**Exercise aim**:
Your copy should begin with the line containing "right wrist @", end with the line containing "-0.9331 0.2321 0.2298", match the listing below exactly, and contain no pictures.
+++ Records supplied
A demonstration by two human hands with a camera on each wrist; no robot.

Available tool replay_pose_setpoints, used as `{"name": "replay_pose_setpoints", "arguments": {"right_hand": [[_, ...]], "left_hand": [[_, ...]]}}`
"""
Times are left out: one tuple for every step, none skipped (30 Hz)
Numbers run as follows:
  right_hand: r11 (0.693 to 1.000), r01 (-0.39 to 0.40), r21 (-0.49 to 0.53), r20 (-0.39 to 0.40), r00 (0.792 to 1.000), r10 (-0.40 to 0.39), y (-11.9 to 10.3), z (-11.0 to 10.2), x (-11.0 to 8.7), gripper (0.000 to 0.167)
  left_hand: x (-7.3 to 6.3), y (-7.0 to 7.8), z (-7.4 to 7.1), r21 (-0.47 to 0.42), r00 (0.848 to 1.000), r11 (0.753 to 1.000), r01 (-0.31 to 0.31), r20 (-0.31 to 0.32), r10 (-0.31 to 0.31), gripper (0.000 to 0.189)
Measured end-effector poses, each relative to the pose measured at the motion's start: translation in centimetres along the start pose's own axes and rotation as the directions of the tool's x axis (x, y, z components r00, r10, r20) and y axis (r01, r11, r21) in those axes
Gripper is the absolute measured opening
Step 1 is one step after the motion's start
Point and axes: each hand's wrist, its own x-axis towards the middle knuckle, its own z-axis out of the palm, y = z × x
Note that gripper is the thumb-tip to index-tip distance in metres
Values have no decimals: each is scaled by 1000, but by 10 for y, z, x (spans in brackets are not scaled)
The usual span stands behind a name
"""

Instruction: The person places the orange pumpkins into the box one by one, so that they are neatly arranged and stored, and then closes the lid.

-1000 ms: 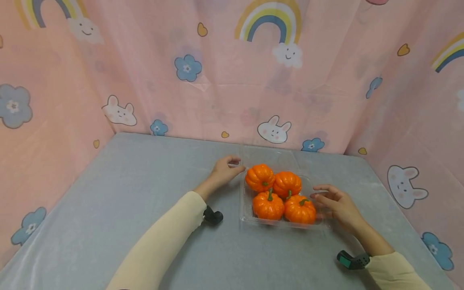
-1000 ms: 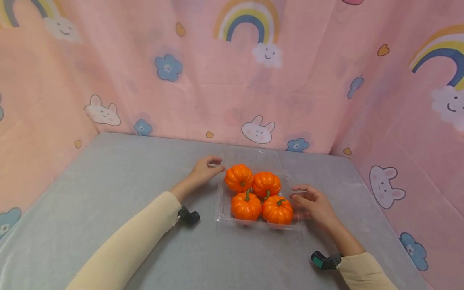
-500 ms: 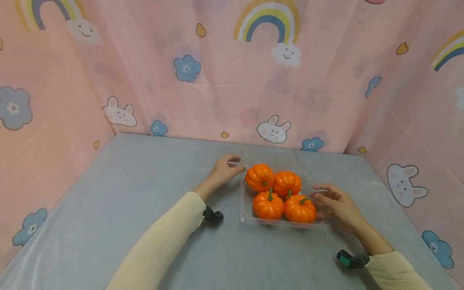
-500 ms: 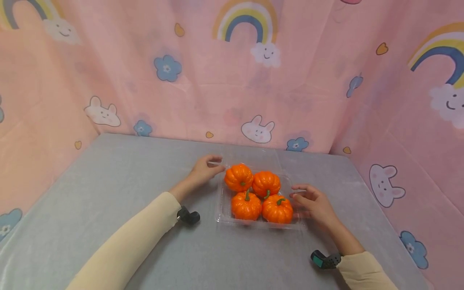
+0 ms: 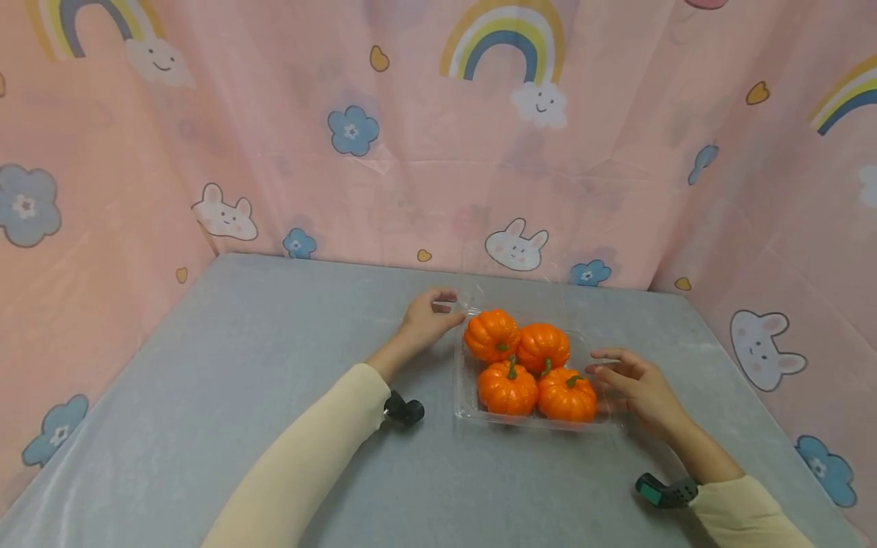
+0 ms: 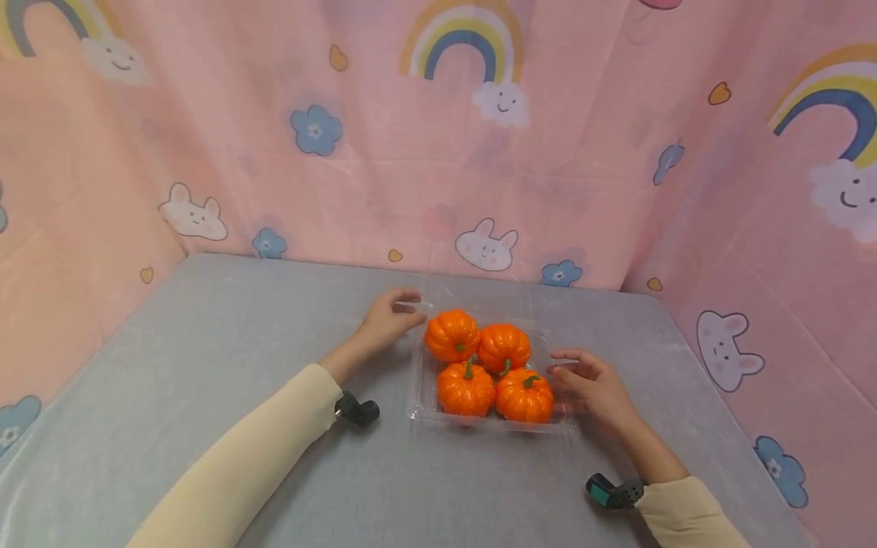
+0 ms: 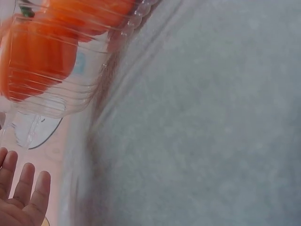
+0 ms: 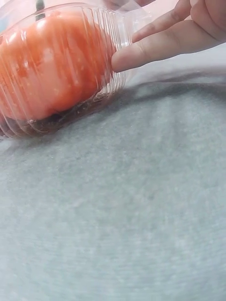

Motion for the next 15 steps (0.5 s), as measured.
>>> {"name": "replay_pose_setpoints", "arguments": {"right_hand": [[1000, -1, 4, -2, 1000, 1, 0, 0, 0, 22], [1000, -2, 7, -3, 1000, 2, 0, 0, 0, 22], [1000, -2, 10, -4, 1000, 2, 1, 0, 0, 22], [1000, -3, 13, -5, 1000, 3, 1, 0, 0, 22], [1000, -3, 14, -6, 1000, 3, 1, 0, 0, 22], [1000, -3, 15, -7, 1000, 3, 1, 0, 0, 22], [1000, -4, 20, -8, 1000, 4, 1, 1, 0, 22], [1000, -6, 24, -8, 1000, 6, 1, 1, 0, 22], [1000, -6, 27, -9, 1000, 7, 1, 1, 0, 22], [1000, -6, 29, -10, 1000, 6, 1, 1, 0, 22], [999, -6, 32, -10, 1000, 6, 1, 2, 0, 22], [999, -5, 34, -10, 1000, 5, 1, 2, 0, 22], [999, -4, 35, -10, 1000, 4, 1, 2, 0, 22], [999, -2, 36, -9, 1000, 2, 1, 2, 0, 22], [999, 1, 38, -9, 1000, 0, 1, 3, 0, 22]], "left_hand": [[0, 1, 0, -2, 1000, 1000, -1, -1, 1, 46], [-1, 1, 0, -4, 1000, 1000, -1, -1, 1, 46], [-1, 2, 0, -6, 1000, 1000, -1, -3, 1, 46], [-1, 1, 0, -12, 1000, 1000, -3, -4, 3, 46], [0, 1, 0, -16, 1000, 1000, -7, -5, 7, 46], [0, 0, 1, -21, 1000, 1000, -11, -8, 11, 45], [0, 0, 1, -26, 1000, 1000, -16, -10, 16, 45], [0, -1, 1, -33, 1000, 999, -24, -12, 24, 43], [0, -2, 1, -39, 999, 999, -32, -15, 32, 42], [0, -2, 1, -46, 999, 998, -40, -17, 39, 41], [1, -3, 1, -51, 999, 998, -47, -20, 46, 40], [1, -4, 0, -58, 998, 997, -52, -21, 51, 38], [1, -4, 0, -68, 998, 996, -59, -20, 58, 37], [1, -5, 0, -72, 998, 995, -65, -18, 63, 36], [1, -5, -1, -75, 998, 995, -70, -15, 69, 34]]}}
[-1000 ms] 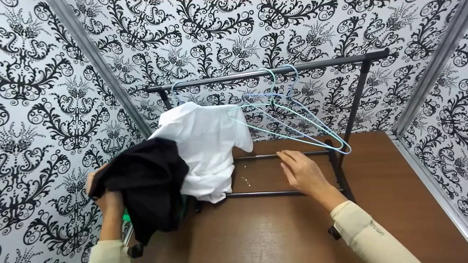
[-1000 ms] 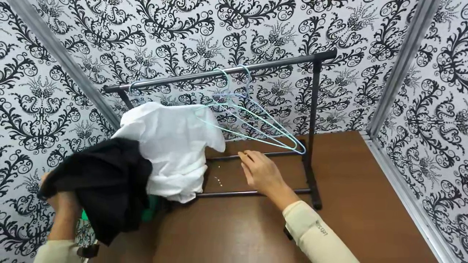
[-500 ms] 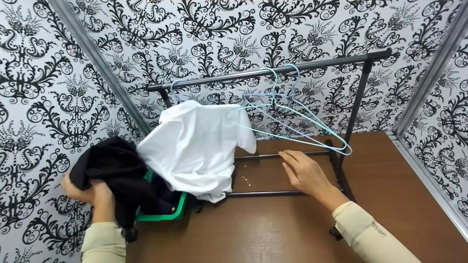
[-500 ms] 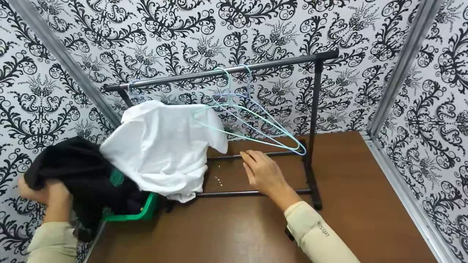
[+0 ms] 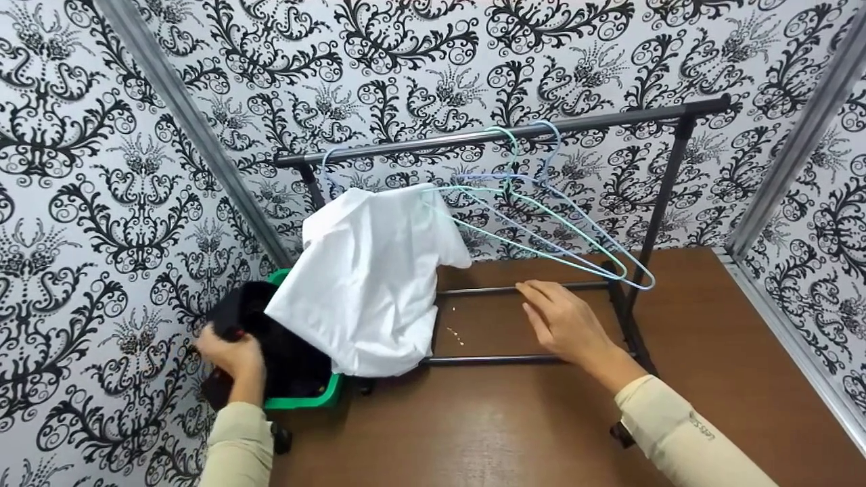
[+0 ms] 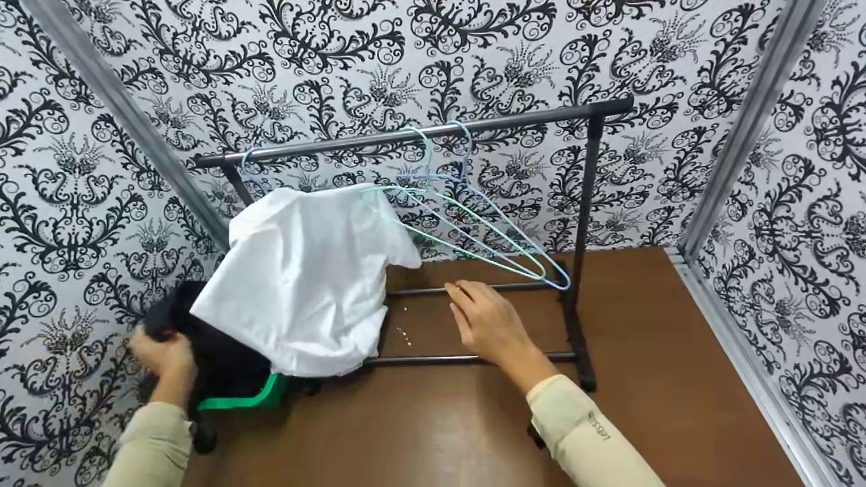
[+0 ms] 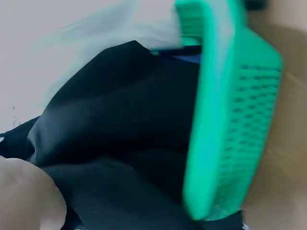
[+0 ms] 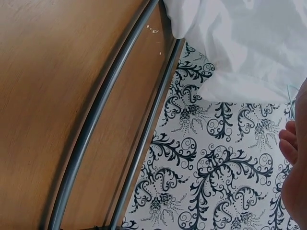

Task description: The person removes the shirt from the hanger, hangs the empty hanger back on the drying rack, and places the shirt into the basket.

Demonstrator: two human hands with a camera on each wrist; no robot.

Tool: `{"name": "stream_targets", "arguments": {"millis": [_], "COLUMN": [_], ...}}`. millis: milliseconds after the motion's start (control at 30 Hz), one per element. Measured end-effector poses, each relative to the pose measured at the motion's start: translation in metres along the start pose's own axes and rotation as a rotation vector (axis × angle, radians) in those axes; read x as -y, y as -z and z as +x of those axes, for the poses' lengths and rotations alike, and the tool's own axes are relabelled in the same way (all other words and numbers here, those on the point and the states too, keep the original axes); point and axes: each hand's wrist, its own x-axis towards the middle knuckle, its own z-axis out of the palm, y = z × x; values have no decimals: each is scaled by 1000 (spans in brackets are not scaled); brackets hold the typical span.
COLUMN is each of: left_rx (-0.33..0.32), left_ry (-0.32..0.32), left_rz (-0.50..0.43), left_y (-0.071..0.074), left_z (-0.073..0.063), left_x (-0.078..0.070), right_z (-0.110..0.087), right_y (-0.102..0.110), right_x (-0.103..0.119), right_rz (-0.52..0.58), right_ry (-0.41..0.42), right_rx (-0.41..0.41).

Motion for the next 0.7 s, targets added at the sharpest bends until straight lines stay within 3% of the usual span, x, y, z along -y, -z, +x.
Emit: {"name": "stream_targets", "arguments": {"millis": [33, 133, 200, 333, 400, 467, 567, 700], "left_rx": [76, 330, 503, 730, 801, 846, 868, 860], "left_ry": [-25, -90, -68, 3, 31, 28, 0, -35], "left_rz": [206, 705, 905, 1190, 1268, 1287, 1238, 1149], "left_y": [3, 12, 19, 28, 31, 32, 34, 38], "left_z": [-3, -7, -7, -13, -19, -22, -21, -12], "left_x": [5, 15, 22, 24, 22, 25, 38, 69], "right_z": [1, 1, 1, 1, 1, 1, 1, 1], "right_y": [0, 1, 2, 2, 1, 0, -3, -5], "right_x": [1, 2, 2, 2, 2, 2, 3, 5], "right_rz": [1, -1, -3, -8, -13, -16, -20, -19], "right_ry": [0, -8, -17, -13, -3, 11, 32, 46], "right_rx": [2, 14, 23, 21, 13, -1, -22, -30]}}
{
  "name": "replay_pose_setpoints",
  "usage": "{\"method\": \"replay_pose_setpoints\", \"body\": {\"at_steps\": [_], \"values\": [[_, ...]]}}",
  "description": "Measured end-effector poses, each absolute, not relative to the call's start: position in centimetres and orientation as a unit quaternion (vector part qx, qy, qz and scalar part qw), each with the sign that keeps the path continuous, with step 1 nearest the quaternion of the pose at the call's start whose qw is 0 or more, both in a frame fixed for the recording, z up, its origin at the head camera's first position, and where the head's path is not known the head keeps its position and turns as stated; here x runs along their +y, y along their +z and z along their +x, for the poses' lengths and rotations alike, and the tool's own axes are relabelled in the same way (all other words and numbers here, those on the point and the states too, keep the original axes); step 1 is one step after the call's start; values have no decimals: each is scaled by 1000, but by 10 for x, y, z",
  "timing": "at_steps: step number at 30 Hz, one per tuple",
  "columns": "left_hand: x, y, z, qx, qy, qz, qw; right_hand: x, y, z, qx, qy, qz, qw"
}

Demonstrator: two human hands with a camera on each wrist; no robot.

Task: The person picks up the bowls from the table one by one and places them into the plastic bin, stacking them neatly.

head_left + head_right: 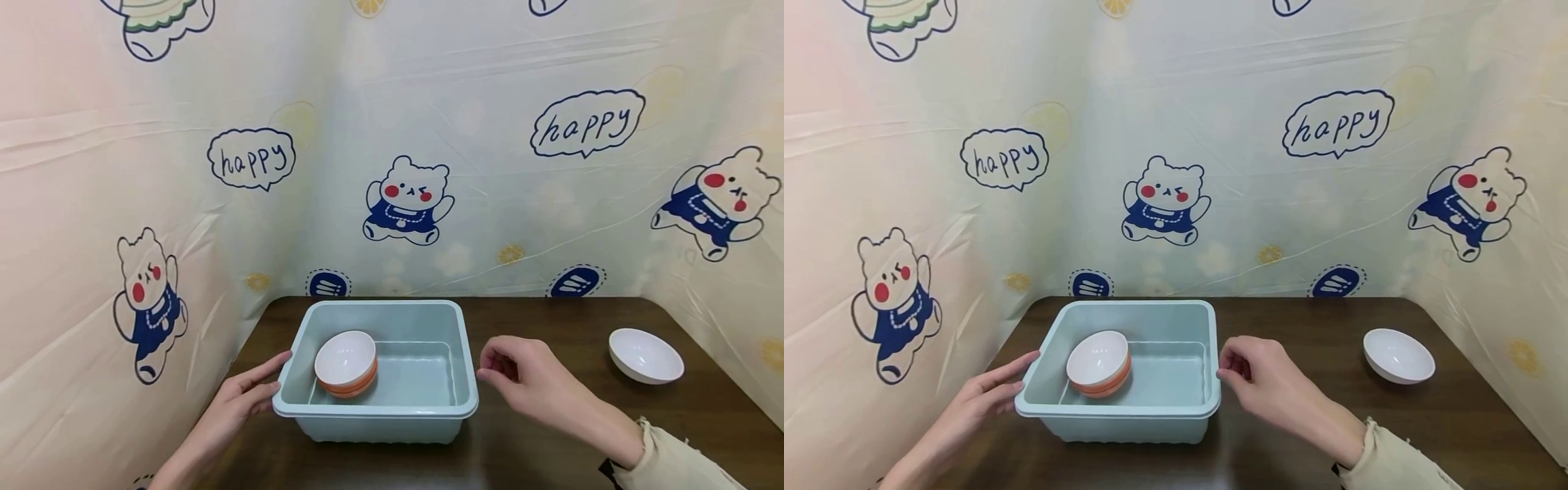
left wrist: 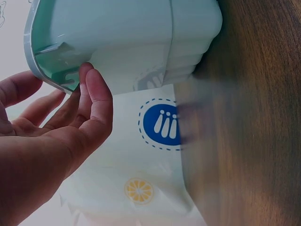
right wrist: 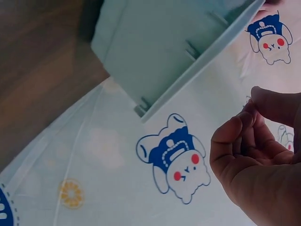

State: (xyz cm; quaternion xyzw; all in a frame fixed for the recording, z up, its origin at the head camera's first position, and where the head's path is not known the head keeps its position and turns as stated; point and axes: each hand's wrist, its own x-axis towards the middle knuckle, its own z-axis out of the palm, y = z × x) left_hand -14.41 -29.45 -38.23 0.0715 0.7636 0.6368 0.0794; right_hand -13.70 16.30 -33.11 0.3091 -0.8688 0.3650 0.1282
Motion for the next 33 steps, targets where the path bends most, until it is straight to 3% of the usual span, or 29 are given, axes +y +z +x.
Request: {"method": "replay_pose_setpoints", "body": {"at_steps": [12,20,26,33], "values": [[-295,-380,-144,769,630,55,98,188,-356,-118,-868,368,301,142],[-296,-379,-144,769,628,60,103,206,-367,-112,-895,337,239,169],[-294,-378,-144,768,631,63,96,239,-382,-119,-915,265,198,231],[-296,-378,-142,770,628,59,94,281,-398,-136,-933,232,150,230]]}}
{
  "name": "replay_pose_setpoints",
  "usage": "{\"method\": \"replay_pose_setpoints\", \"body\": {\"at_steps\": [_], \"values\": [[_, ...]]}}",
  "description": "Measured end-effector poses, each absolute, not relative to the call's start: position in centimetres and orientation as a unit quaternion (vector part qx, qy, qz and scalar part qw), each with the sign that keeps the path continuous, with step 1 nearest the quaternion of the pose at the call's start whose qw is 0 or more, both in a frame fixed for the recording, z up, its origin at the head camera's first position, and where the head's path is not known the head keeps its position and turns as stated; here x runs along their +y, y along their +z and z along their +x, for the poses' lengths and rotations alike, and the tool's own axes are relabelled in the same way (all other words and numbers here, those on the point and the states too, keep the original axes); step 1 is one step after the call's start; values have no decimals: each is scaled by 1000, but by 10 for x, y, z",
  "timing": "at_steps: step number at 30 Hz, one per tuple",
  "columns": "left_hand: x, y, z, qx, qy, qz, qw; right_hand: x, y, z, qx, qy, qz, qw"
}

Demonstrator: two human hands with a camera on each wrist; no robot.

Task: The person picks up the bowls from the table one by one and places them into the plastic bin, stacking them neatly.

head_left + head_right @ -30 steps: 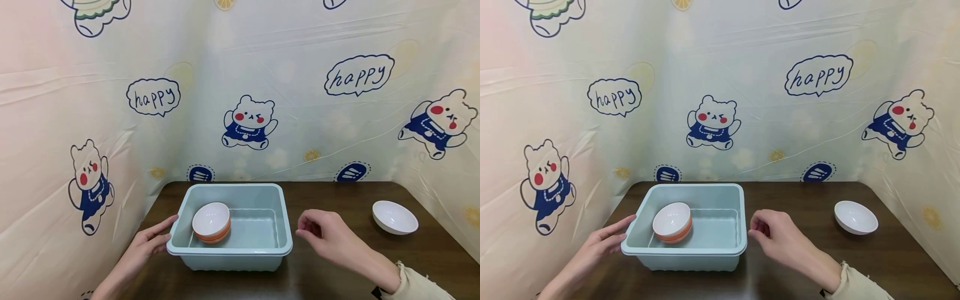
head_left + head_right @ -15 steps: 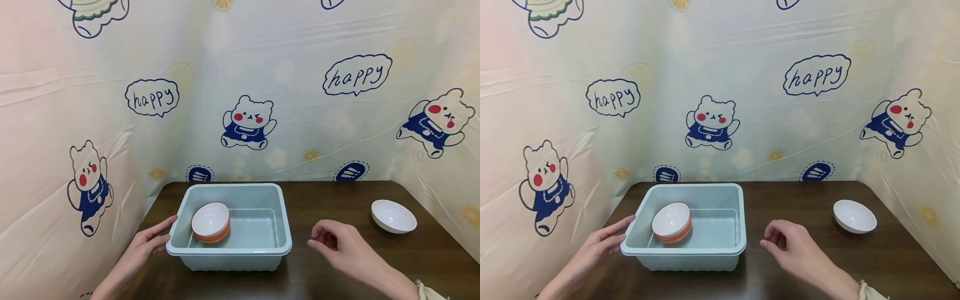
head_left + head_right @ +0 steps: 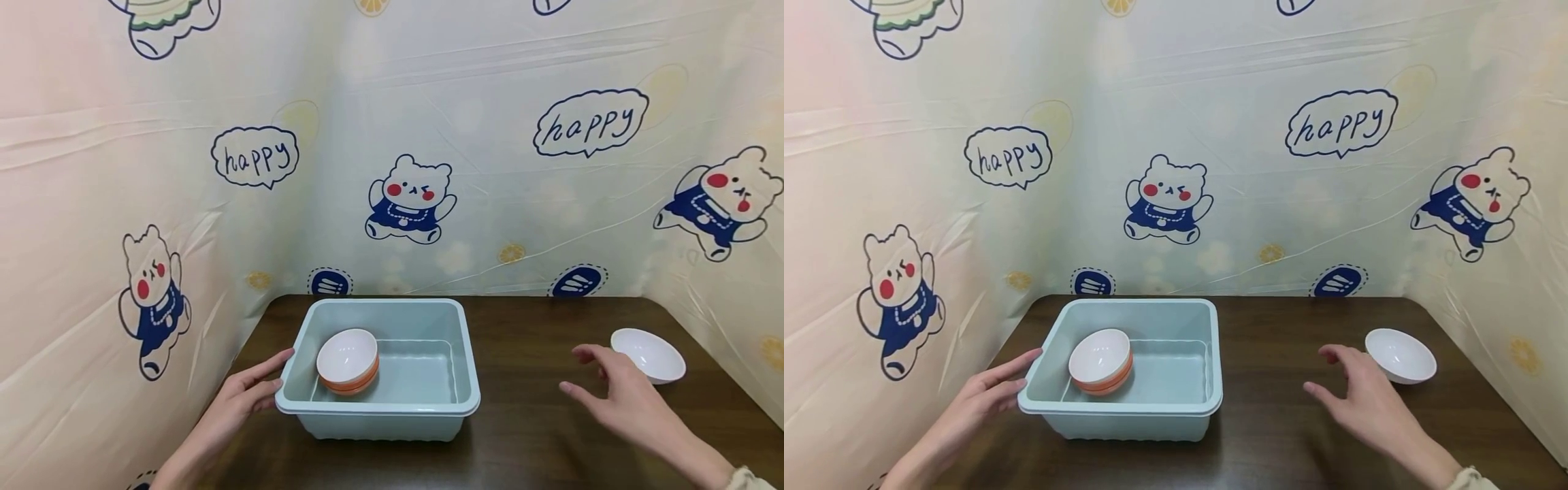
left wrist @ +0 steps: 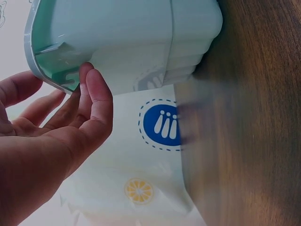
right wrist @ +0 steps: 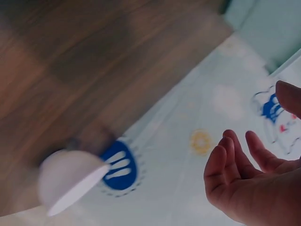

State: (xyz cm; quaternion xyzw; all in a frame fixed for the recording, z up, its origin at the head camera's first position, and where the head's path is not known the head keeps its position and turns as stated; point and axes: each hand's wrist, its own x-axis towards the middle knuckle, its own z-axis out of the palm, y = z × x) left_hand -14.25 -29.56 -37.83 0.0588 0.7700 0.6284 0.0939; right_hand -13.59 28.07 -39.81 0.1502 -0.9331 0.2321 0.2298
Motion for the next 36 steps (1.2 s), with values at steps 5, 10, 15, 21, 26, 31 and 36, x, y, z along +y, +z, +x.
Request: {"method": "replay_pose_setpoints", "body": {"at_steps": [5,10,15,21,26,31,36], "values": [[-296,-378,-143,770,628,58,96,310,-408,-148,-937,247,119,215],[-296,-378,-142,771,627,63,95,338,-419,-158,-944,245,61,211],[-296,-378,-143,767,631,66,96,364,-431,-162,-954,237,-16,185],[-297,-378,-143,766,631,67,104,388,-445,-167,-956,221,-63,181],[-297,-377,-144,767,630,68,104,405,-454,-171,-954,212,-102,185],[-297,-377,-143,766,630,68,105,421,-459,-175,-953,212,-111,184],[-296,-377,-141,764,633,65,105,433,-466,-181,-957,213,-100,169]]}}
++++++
**Result of this task**:
right wrist @ +0 steps: 

State: (xyz cm; quaternion xyzw; all in a frame fixed for the recording, z up, its origin at the head camera's first position, and where the head's path is not known the head keeps its position and turns as stated; point and axes: each hand's wrist, its own x-axis towards the middle knuckle, its own z-axis out of the palm, y = z × x) left_hand -14.25 -29.56 -37.83 0.0588 0.7700 0.6284 0.0939; right_hand -13.59 28.07 -39.81 0.1502 -0.9331 0.2321 0.2298

Nothing further belongs to this answer.